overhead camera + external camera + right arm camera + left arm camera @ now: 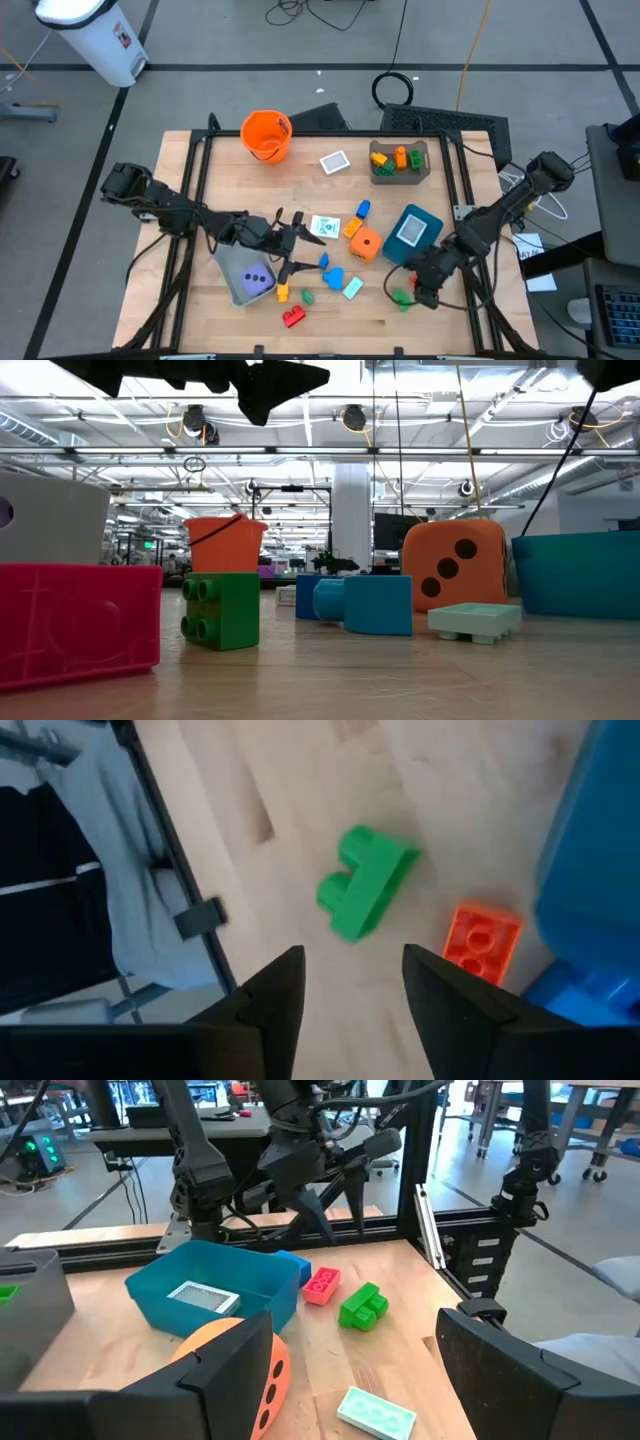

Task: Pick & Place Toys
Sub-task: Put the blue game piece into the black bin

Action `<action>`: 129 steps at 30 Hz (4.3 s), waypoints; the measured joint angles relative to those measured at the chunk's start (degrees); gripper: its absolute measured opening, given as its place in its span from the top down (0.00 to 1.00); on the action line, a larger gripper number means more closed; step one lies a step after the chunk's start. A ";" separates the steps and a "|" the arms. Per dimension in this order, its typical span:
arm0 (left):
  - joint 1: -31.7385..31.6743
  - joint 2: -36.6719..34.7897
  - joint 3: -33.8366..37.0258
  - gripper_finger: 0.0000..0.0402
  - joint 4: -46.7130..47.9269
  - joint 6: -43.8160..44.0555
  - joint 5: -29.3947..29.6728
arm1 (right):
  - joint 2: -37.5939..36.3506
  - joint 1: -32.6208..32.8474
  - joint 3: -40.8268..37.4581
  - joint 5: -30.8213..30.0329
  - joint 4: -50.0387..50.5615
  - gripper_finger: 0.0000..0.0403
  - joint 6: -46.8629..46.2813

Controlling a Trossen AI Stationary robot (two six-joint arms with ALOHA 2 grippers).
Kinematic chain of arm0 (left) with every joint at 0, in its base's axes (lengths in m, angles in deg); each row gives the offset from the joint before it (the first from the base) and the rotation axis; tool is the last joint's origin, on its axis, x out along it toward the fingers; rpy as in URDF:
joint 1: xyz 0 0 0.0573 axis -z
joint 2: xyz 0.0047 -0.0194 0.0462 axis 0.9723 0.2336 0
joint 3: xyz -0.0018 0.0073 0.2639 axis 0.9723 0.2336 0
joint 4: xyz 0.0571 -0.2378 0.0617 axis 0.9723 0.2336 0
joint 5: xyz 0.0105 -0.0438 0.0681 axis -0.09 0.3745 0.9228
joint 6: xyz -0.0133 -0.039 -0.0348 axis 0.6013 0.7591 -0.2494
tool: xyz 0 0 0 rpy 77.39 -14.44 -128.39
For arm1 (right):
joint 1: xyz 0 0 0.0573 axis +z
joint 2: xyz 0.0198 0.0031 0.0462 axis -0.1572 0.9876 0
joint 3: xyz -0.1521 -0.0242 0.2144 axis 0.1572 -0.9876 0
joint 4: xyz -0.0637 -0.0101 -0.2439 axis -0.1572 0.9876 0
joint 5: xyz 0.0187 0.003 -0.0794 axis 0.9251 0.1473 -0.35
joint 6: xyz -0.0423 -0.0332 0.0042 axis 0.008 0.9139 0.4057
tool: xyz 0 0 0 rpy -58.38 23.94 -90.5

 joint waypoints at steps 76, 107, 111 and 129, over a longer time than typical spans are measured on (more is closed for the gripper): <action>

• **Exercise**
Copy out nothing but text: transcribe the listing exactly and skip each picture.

• **Solution below**
overhead camera + external camera + right arm camera + left arm camera @ now: 

Task: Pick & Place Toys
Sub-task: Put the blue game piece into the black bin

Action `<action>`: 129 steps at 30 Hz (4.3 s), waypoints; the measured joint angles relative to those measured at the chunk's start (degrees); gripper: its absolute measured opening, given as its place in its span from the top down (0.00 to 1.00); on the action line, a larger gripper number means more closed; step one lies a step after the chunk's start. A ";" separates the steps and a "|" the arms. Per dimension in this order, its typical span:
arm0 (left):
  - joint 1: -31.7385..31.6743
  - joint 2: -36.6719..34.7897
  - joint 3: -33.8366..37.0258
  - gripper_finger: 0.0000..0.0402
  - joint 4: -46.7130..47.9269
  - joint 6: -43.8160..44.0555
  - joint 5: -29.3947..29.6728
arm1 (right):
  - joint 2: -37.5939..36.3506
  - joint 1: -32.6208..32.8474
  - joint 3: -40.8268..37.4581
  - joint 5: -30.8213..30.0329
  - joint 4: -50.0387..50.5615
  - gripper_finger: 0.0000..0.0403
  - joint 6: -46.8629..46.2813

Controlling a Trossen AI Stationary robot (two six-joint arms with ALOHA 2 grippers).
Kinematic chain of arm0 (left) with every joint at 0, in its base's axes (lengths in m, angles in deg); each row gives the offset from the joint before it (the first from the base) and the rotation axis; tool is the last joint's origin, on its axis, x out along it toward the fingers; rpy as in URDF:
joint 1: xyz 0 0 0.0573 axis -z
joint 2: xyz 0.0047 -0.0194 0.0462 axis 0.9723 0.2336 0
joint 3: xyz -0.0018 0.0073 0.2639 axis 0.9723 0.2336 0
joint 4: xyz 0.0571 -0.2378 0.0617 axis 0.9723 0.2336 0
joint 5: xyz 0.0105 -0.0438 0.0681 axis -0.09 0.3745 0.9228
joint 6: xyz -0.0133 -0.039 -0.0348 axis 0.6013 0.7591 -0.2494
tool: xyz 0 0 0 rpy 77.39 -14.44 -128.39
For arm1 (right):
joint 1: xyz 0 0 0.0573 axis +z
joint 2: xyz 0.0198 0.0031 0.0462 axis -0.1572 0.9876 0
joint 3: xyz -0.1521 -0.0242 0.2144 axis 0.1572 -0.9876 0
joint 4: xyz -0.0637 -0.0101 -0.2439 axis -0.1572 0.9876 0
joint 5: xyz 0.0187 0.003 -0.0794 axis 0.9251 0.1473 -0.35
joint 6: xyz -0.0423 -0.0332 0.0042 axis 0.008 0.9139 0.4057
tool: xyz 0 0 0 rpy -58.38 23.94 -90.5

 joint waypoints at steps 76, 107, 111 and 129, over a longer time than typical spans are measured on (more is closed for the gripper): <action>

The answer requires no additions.